* [Exercise prompt]
Wherever a line in the data below holds "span", copy that line.

========

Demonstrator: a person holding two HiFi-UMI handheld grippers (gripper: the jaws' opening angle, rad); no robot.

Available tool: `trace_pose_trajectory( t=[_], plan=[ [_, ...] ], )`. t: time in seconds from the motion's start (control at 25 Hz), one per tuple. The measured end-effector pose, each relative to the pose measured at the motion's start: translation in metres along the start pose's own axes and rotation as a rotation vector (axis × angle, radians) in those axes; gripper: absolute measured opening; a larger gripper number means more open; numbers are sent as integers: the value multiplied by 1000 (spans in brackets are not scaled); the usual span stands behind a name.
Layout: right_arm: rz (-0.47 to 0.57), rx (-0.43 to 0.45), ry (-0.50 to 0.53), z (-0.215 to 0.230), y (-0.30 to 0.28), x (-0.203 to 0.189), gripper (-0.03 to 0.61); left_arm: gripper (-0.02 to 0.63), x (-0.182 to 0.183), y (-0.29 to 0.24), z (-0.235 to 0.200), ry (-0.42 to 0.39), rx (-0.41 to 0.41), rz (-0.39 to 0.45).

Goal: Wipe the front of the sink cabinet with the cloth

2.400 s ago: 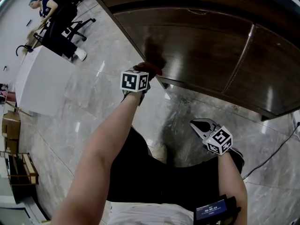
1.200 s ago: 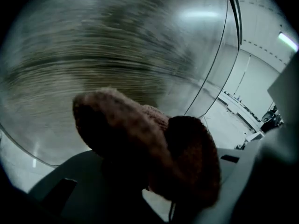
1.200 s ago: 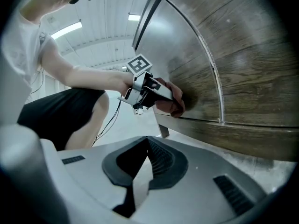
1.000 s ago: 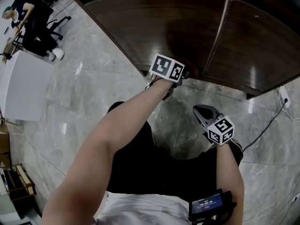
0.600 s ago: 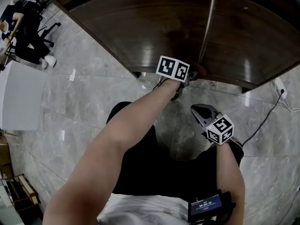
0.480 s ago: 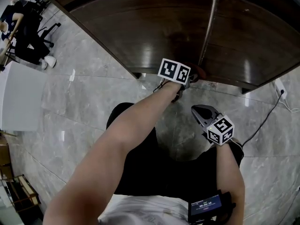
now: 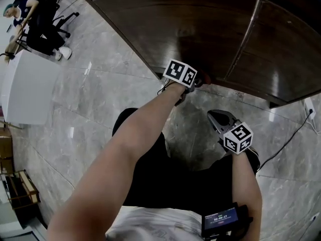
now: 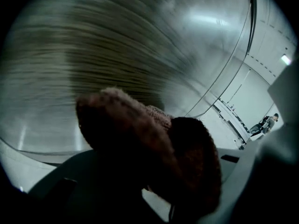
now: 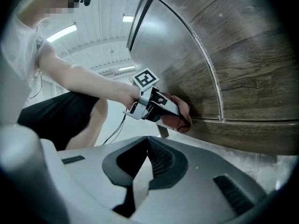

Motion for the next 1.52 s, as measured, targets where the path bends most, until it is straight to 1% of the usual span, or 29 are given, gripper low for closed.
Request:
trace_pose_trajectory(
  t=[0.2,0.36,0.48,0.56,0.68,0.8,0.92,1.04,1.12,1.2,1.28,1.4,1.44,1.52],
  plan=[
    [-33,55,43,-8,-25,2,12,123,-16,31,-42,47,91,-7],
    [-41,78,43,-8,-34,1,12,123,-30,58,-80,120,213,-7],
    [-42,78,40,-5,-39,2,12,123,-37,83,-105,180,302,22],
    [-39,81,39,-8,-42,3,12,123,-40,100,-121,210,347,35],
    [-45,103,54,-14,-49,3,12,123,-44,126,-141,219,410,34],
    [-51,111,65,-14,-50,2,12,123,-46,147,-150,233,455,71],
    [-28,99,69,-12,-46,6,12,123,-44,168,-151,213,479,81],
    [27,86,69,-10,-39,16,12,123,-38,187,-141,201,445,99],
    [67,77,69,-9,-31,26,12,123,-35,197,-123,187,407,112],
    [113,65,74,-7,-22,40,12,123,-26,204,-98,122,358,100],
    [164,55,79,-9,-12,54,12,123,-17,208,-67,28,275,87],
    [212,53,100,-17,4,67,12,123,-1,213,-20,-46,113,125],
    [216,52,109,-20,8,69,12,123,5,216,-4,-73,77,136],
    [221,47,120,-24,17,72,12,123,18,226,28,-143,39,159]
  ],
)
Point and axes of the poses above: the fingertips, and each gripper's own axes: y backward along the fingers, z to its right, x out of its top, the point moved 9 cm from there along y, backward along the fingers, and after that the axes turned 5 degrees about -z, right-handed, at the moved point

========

* [Solution]
Available tool: `trace_pose_trajectory( t=[_], plan=[ [_, ...] ], )`. t: time in seconds from the motion's start (control at 25 Hz), one per tuple. The measured end-effector pose, each relative to the pose measured at the motion's start: translation in metres along the start pose's own axes and rotation as a rotation vector (axis × angle, radians) in those axes; gripper: absolute measured opening; a larger gripper number means more open; numbers are sent as integers: the value multiplied by 1000 (spans in brackets are not scaled); the usual span stands behind a name.
Motion for the next 1.52 s, as measured, targets where the path bends most, until it is straight to 1% of the usual span, or 29 are given, gripper low for closed.

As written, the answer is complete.